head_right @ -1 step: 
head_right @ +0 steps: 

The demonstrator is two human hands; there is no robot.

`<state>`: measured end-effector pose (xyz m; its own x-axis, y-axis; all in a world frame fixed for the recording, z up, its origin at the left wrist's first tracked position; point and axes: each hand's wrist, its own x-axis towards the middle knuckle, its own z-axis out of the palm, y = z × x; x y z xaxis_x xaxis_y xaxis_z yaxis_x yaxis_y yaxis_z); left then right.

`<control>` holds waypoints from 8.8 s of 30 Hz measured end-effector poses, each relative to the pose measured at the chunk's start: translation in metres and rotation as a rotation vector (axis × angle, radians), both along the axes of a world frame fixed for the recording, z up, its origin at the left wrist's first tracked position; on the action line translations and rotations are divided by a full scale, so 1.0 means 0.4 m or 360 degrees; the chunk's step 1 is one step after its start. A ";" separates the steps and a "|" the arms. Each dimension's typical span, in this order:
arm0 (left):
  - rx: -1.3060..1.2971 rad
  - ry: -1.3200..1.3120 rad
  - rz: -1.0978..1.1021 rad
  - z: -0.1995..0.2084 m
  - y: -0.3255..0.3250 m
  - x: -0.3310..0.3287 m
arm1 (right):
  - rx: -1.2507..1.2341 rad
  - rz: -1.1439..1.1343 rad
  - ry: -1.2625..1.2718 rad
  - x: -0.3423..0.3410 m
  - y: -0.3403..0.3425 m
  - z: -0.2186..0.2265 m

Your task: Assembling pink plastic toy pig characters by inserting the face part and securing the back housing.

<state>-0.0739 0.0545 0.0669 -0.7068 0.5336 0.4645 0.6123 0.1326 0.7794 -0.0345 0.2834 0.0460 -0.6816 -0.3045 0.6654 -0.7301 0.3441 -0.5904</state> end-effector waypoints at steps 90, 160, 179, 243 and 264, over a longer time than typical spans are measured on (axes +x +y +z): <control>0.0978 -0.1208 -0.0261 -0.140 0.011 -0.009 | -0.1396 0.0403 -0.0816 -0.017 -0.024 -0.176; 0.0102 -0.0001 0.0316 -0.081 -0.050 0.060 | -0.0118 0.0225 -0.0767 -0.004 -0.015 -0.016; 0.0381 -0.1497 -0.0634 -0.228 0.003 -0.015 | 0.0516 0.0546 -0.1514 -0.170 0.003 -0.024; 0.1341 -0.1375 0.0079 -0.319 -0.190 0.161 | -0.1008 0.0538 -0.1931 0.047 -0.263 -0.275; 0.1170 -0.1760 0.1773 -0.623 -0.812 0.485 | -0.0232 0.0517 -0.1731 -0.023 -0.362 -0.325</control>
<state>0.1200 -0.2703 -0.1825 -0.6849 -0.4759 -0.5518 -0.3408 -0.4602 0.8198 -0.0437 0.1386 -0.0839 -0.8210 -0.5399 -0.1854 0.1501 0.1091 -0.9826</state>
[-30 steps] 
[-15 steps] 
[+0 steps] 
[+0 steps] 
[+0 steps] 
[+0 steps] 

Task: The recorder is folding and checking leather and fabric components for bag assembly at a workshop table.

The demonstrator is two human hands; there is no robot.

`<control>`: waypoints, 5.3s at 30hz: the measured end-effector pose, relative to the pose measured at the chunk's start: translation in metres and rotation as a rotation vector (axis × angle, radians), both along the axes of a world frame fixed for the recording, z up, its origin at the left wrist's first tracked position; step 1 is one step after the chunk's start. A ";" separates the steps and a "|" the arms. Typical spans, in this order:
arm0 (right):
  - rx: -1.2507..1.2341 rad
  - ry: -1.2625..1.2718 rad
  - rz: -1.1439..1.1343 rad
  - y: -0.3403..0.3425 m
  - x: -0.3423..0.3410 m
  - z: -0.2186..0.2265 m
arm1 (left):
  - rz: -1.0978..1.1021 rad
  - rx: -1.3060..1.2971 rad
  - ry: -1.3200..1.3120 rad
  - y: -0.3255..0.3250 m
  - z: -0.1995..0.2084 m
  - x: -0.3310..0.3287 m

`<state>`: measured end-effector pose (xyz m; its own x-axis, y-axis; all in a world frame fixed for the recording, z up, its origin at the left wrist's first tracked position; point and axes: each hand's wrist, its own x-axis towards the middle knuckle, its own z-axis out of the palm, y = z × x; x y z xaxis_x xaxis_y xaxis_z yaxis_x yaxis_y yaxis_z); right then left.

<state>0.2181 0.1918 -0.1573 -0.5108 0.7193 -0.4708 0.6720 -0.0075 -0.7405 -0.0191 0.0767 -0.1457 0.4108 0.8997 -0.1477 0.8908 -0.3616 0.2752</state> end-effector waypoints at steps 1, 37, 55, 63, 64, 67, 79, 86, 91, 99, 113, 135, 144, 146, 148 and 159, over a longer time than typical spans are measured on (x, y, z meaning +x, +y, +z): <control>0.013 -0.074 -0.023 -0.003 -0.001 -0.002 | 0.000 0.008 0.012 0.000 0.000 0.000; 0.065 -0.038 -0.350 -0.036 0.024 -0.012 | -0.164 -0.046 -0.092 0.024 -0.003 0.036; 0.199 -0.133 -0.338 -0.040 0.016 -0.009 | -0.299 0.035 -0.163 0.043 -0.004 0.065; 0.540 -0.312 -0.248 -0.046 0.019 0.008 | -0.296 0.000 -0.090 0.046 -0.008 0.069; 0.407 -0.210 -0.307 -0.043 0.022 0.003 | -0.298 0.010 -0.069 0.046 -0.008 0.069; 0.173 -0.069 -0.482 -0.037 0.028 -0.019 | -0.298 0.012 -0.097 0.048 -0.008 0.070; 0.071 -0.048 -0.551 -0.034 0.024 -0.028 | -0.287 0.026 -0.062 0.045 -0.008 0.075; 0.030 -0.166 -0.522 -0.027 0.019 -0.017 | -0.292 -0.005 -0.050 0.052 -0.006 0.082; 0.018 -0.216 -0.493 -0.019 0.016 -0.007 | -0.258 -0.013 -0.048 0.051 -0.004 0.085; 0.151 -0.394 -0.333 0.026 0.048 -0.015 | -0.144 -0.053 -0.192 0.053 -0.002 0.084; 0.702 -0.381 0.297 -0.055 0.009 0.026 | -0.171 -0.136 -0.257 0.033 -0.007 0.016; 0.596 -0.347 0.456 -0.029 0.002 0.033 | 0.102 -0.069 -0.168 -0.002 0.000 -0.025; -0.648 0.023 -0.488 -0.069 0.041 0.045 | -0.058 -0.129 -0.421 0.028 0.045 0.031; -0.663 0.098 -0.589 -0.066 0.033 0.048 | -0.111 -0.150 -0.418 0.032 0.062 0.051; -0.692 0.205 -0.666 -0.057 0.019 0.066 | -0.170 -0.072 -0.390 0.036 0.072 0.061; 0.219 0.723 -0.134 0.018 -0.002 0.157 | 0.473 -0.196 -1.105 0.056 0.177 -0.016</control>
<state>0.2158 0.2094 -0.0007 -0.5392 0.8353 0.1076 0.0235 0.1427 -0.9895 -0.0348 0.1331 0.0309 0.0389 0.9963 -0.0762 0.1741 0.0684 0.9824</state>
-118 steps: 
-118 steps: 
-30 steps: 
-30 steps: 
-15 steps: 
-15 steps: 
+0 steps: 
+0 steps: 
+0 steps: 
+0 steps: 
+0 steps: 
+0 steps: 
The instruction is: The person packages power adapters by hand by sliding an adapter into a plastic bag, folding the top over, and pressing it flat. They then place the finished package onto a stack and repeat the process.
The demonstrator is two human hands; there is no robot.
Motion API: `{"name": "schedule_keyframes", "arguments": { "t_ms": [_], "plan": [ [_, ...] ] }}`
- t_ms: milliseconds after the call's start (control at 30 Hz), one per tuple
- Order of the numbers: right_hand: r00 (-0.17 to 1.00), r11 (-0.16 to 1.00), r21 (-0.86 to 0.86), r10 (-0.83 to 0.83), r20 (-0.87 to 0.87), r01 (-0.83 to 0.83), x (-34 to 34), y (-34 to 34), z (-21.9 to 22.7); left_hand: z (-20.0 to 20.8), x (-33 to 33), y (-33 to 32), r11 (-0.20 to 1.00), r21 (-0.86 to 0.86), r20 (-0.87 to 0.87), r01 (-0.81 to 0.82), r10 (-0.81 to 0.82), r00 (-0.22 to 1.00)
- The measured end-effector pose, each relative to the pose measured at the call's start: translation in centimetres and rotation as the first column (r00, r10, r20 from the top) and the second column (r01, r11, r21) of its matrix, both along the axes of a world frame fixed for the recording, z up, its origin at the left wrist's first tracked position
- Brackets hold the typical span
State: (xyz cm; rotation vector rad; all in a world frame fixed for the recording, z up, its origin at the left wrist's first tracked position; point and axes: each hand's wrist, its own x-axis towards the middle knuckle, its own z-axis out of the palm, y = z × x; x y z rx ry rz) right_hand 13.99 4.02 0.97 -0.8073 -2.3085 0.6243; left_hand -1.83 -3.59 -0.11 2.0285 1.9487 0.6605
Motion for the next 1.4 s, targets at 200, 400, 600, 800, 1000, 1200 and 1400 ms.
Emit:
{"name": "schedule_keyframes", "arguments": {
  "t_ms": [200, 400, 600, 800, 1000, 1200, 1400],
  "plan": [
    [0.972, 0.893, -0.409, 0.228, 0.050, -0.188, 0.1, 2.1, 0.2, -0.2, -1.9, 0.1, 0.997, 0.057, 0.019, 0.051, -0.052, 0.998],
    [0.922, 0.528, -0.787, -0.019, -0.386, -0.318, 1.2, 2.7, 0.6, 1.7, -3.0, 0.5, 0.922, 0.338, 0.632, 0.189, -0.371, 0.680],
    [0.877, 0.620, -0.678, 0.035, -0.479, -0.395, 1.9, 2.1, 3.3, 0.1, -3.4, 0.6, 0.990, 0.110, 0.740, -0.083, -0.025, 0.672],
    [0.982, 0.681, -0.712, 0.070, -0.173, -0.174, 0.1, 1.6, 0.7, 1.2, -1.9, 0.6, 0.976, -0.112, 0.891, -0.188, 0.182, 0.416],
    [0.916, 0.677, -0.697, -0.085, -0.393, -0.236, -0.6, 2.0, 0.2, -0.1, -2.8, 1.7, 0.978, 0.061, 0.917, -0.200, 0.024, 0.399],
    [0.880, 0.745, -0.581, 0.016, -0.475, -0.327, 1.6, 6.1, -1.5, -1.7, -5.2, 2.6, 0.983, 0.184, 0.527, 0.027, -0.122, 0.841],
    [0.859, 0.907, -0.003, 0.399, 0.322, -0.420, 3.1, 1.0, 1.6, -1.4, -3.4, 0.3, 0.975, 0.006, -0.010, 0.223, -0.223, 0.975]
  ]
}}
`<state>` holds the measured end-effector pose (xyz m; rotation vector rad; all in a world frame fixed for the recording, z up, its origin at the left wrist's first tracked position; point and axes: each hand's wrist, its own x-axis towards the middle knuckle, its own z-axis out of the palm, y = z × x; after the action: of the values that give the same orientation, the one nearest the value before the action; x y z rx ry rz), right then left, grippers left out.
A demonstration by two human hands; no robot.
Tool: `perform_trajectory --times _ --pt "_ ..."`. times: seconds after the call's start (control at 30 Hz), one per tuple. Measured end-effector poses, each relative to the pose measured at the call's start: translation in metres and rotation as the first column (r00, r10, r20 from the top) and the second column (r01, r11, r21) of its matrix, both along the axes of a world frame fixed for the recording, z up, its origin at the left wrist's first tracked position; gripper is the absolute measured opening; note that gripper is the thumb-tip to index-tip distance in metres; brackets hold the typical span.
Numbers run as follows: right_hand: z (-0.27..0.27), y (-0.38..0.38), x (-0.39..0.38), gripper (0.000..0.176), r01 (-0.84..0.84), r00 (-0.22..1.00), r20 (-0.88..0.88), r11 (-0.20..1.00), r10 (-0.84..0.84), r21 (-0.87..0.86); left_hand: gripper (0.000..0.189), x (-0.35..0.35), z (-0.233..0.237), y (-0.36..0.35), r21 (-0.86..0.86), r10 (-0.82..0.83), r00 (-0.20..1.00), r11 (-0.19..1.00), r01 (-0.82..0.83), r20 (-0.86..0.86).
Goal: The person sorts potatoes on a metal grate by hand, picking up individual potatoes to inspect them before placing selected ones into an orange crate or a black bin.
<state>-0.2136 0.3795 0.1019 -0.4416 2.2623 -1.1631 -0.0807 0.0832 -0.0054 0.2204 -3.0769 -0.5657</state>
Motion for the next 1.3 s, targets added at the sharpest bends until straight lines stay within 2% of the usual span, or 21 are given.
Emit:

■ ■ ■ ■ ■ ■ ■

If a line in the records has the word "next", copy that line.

**Solution below**
Motion for the next 1.4 s, targets at 200, 400, 600, 800, 1000, 1200 and 1400 ms.
Motion for the next 1.3 s, targets added at the sharpest bends until straight lines stay within 2% of the usual span, or 21 are given.

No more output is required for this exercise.